[Biopython-dev] LocationParserError

Fri Mar 9 06:23:58 EST 2012

On Fri, Mar 9, 2012 at 10:06 AM, Matthias Bernt <MatatTHC at gmx.de> wrote:
> Just in case you need more test cases. I send all cases I found (all
> in mitochondria).

Trying with the current release (Biopython 1.59) I didn't get an exception
with NC_016406 but something wasn't quite right - I was missing the
external exon... which appears to be a bug in Entrez.

Here is NC_016406 from Entrez using GenBank (with parts),
http://www.ncbi.nlm.nih.gov/nuccore/NC_016406.1?report=gbwithparts&log$=seqview

     gene            join(complement(149815..150200),
                     complement(293787..295573),181647..181905)
                     /gene="nad1"
                     /trans_splicing
                     /note="exons 1, 2, 3, and 5 on chromosome 1 are
                     trans-spliced with exon 4 on chromosome 3 to form the
                     complete coding region"
                     /db_xref="GeneID:11447159"
     CDS             join(complement(149815..150200),
                     complement(295492..295573),complement(293787..293978),
                     181647..181905)
                     /gene="nad1"
                     /trans_splicing
                     /note="exons 1, 2, 3, and 5 on chromosome 1 are
                     trans-spliced with exon 4 on chromosome 3 to form the
                     complete coding region"
                     /codon_start=1
                     /transl_except=(pos:complement(150198..150200),aa:Met)
                     /product="NADH dehydrogenase subunit 1"
                     /protein_id="YP_004935334.1"
                     /db_xref="GI:357967323"
                     /db_xref="GeneID:11447159"
                     /translation="MYIAVPAEILGIILPLLLGVAFLVLAERKVMAFVQRRKGPDVVG
                     SFGLLQPLADGSKLILKEPISPSSANFSLFRMAPVTTFMLSLVARAVVPFDYGMVLSD
                     PNIGLLYLFAISSLGVYGIIIAGWSSNSKYAFLGALRSAAQMVPYEVSIGLILITVLI
                     CVGPRNSSEIVMAQKQIWSGIPLFPVLVMFFISCLAETNRAPFDLPEAEAELVAGYNV
                     EYSSMGSALFFLGEYANMILMSGLCTLLSPGGWPPILDLPISKKIPGSIWFSIKVILF
                     LFLYIWVRAAFPRYRYDQLMGLGRKVFLPLSLARVVAVSGVLVTFQWLP"

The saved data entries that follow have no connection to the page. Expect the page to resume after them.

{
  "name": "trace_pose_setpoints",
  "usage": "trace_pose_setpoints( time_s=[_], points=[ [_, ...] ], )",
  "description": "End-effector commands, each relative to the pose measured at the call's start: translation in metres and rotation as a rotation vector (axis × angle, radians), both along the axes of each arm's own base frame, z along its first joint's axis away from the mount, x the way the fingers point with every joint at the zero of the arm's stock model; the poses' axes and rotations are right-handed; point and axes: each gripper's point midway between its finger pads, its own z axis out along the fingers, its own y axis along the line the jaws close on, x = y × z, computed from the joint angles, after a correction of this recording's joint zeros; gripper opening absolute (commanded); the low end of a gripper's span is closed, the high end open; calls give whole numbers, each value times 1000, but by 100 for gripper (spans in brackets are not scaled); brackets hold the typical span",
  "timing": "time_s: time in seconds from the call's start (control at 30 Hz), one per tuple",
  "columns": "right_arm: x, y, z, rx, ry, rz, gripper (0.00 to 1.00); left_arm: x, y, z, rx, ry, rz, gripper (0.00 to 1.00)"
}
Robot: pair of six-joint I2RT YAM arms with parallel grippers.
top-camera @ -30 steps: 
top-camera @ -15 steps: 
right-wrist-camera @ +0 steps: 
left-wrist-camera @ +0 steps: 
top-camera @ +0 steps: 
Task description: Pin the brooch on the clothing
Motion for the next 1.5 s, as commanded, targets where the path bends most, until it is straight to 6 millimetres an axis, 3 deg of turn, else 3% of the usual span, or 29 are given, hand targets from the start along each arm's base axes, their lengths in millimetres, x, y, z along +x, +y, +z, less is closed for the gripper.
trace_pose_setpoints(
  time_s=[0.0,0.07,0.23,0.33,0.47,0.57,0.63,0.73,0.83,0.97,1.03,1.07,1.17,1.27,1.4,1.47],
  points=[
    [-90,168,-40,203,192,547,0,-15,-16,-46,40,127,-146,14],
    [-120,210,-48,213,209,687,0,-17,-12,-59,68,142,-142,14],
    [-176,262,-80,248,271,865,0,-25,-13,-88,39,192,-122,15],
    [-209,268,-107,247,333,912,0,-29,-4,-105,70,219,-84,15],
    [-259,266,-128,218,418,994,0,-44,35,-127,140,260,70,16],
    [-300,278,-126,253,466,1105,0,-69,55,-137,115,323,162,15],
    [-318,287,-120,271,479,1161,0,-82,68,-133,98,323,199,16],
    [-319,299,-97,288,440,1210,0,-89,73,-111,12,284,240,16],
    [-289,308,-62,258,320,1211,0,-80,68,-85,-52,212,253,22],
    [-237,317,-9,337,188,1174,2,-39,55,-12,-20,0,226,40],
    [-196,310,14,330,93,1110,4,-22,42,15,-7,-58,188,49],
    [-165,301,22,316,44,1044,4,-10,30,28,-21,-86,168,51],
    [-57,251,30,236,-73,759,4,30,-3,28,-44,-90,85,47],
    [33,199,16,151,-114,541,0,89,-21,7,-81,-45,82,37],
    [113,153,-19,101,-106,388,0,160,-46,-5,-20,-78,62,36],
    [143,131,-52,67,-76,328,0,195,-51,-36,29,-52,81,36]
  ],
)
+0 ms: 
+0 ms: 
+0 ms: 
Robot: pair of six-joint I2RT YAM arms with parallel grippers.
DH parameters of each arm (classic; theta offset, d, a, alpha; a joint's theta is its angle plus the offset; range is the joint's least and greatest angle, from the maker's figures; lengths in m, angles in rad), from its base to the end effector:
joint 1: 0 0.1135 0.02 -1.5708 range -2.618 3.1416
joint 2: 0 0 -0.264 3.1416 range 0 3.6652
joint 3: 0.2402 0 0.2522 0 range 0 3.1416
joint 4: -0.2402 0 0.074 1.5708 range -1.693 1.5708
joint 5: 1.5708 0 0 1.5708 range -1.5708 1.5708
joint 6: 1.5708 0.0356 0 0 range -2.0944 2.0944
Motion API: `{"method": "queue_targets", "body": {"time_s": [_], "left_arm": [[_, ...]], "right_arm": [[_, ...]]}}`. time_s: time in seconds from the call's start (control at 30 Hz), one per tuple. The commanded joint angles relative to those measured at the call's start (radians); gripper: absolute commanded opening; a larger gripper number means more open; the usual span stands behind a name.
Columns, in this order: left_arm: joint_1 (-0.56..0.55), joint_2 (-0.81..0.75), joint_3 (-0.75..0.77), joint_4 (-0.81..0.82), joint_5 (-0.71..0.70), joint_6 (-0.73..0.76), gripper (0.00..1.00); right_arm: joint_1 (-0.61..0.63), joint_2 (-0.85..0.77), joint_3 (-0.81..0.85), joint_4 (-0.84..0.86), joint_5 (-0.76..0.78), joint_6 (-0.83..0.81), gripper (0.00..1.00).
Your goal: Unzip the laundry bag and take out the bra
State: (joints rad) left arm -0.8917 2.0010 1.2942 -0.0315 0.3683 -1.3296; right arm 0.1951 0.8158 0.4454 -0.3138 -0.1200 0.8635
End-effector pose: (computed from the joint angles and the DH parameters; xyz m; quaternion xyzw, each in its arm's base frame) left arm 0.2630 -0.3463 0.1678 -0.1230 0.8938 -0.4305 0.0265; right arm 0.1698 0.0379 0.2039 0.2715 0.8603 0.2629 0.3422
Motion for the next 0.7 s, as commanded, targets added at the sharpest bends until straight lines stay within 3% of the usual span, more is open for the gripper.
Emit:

Here is NC_016406 from Entrez using GenBank (default, not with parts):
http://www.ncbi.nlm.nih.gov/nuccore/NC_016406.1?report=genbank&log$=seqview

     gene            join(complement(149815..150200),
                     complement(293787..295573),NC_016402.1:6618..6676,
                     181647..181905)
                     /gene="nad1"
                     /trans_splicing
                     /note="exons 1, 2, 3, and 5 on chromosome 1 are
                     trans-spliced with exon 4 on chromosome 3 to form the
                     complete coding region"
                     /db_xref="GeneID:11447159"
     CDS             join(complement(149815..150200),
                     complement(295492..295573),complement(293787..293978),
                     NC_016402.1:6618..6676,181647..181905)
                     /gene="nad1"
                     /trans_splicing
                     /note="exons 1, 2, 3, and 5 on chromosome 1 are
                     trans-spliced with exon 4 on chromosome 3 to form the
                     complete coding region"
                     /codon_start=1
                     /transl_except=(pos:complement(150198..150200),aa:Met)
                     /product="NADH dehydrogenase subunit 1"
                     /protein_id="YP_004935334.1"
                     /db_xref="GI:357967323"
                     /db_xref="GeneID:11447159"
                     /translation="MYIAVPAEILGIILPLLLGVAFLVLAERKVMAFVQRRKGPDVVG
                     SFGLLQPLADGSKLILKEPISPSSANFSLFRMAPVTTFMLSLVARAVVPFDYGMVLSD
                     PNIGLLYLFAISSLGVYGIIIAGWSSNSKYAFLGALRSAAQMVPYEVSIGLILITVLI
                     CVGPRNSSEIVMAQKQIWSGIPLFPVLVMFFISCLAETNRAPFDLPEAEAELVAGYNV
                     EYSSMGSALFFLGEYANMILMSGLCTLLSPGGWPPILDLPISKKIPGSIWFSIKVILF
                     LFLYIWVRAAFPRYRYDQLMGLGRKVFLPLSLARVVAVSGVLVTFQWLP"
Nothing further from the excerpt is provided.